I held my breath as his body moved into sight, walking out of the kitchen with his head down, pressing his phone to his ear. He stalked a couple of steps then stopped and raked his free hand down his face before turning back toward the kitchen.
The call was about me. My second doctor’s appointment was today. It consisted of questions, a physical eval, questions, memory games, and more questions. The whole time I wondered how quickly they could reach a conclusion. How far gone was I? How much had the curse already taken? It was stripping me faster than I’d anticipated. But I didn’t regret the wishes. Whether their problems were big or small, all those people might be a little better off than they were before.
My only concern now was the end game. I hated hurting Dad and Gavin. I hated seeing Dad like this, so helpless. The worry in his eyes brought tears to mine. For once, he didn’t have all the answers. He didn’t even know the real question.
“I’m telling you,” Dad’s voice wavered as he stood in front of the kitchen entry. His shoulders started to shake and his free hand covered his eyes. “It’s going to be too late. It’s like she’s… fading away. Why is this happening to her?” His last words
dropped to a whisper as he moved back into the kitchen.
I jumped up and padded back to my room, holding my focus with every bit of concentration I possessed. I had to write things down. He had to know my wishes before I lost it all. I didn’t want him holding on to me out of obligation. That wasn’t a burden he needed to carry.
A bell rang in the distance. A door bell.
I had fallen asleep.
What day is it?
Straightening my sweater and jeans, I stepped out of my bedroom and into the hall.
It’s still Wednesday. I’d had my appointment this morning. Glancing down at the dull light coming through the front foyer windows, it had to be late afternoon. Is Dad at work?
Ding dong.
Peeking through Gavin’s open door as I walked past, I called, “Gav?”
No response. Where was he? Did he tell me he was going somewhere?
I trotted down the stairs and opened the heavy oak door.
Mom.
She wore a knitted winter hat with the long strands of her chocolate hair escaping below, clinging to the neckline of her wool coat. Her eyes settled on mine with an inquisitive stare. She looked good. Different, but good. I wasn’t sure what she was waiting for so I chose to speak first.

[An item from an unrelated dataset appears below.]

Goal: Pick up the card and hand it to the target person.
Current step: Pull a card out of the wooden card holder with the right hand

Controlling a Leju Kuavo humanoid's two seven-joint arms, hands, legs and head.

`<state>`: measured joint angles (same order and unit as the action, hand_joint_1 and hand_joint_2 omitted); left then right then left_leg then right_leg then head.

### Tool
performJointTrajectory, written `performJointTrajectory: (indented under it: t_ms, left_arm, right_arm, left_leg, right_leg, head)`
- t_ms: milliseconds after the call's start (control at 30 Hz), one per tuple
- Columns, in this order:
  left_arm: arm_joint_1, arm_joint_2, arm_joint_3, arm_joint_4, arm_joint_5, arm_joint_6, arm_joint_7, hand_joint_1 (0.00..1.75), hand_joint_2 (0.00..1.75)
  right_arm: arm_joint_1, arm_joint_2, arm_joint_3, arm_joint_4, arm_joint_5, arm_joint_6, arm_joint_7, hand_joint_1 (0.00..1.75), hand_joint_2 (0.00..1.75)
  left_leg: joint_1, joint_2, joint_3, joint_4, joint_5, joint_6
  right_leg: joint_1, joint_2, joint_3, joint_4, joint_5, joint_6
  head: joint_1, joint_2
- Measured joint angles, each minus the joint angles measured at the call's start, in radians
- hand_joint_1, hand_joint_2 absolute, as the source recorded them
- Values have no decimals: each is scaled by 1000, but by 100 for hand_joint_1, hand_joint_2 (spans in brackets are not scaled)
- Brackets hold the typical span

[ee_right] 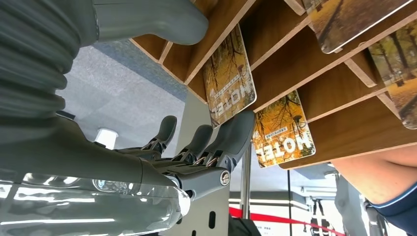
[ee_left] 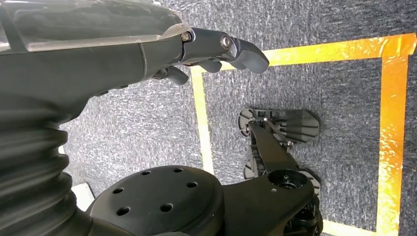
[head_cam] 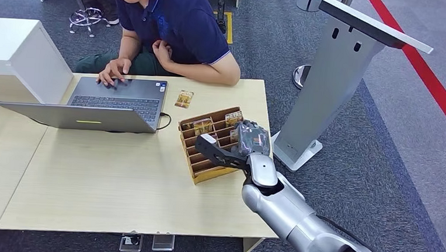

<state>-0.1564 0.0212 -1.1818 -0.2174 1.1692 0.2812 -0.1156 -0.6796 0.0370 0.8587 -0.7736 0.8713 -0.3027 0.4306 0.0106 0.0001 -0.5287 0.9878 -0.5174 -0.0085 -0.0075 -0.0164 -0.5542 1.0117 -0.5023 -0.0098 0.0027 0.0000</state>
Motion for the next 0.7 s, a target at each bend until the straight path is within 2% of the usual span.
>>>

“Hey. C’mon in,” I leaned in and gave her a quick one-armed hug, inhaling her familiar flowery smell that I knew so well, yet, for some reason, felt so distant. The stinging chill of late autumn pricked at my skin as I closed the door behind her.
Something felt off, but I wasn’t sure what.
When I turned back to Mom, the look on her face had changed. Her eyes were so large I could almost count the specks of green amidst an ocean of blue. “What’s up?” I asked, wondering why she was staring at me as if I’d grown a second head.
She took a deep breath and covered her mouth with her hands.
I glanced around behind me. Did I say something? “What’s wrong?”